WEATHER BLOG: Latest on California fires

Napa is one of my favorite places in the United States to visit. With it's vast countryside of rolling hills and lush vegetation, it is as picturesque as they come - and unfortunately perfect fuel for the devastating wildfires that have now taken at least 23 lives and leave hundreds missing. 

 

According to the director of California Dept of Forestry, Ken Pimlott, the fires started late Sunday night as winds were gusting to near hurricane strength in Sonoma County. Gusts were being recorded near 79 mph. 

 

On top of that, California saw record rainfall in Spring 2017, which sparked new growth, but then faced a very dry summer which means all that new growth (on top of what was already there) just turned into more fuel for this fire to spread. Pimlott also said that the fire started after 10pm.

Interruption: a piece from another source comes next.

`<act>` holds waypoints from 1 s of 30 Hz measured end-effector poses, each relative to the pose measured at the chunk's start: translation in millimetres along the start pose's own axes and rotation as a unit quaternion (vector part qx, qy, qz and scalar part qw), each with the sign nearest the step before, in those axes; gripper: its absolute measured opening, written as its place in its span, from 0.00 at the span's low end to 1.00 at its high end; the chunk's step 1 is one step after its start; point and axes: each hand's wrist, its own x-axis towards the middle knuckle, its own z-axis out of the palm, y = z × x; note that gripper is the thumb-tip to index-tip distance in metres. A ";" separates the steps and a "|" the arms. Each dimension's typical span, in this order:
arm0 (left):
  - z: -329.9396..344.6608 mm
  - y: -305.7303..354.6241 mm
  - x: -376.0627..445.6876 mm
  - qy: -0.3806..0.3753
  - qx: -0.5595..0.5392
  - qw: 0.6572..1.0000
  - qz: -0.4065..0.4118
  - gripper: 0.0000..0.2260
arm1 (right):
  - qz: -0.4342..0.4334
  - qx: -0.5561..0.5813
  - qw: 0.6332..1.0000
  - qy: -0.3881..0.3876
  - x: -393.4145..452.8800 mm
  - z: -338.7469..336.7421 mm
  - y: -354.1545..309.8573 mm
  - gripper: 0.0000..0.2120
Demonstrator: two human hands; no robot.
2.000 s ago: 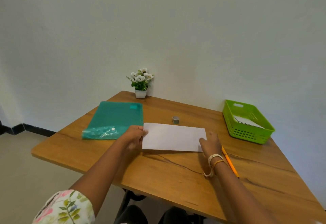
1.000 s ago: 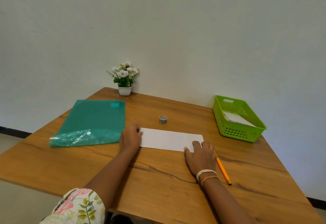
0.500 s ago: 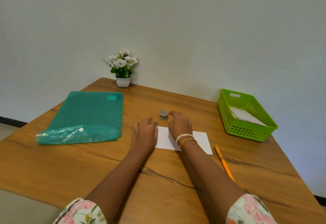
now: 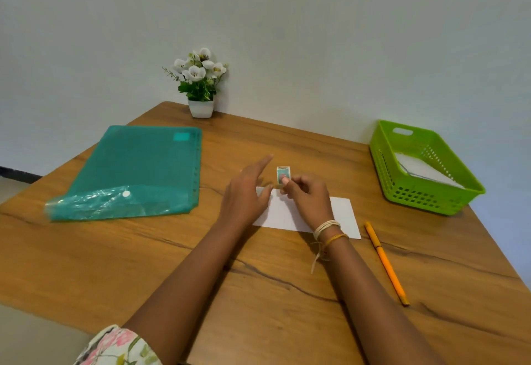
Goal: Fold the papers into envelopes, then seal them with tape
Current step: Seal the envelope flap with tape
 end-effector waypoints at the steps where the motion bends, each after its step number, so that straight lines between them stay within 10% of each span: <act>1: 0.2 4.3 3.4 -0.029 -0.055 0.998 0.005 0.27 | 0.007 0.031 0.999 -0.023 -4.5 -5.7 -1.1 0.09; 10: 3.5 -0.6 6.9 -0.062 -0.219 0.974 -0.010 0.13 | -0.019 0.068 0.996 -0.055 -23.9 -21.1 -4.2 0.06; 17: -0.1 -1.0 10.0 -0.099 -0.194 0.976 -0.023 0.13 | -0.281 -0.150 0.948 0.005 -23.0 -24.4 -3.2 0.13; 30: -4.9 -1.0 11.4 -0.135 -0.210 0.966 -0.058 0.10 | -0.328 -0.170 0.929 0.011 -22.4 -26.0 -7.5 0.08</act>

Because of this time, it took firefighters a little longer to get to the flames, and at that point they had already begun to spread rapidly with the sustained 50 mph winds. 

 

At this point at least 122,000 acres have burned and with red flag warnings remaining in effect through Thursday and no rain in the forecast for the next 5-7 days this will continue to be a battle for firefighters to tame. 

 

At this point even San Francisco Airport has cancelled or delayed flights due to heavy smoke and NASA is able to capture images of the smoke from above. 

 

To date, this is the second deadliest fire in California history. It is just behind the Oakland Hills fire in 1991 which killed 25 people.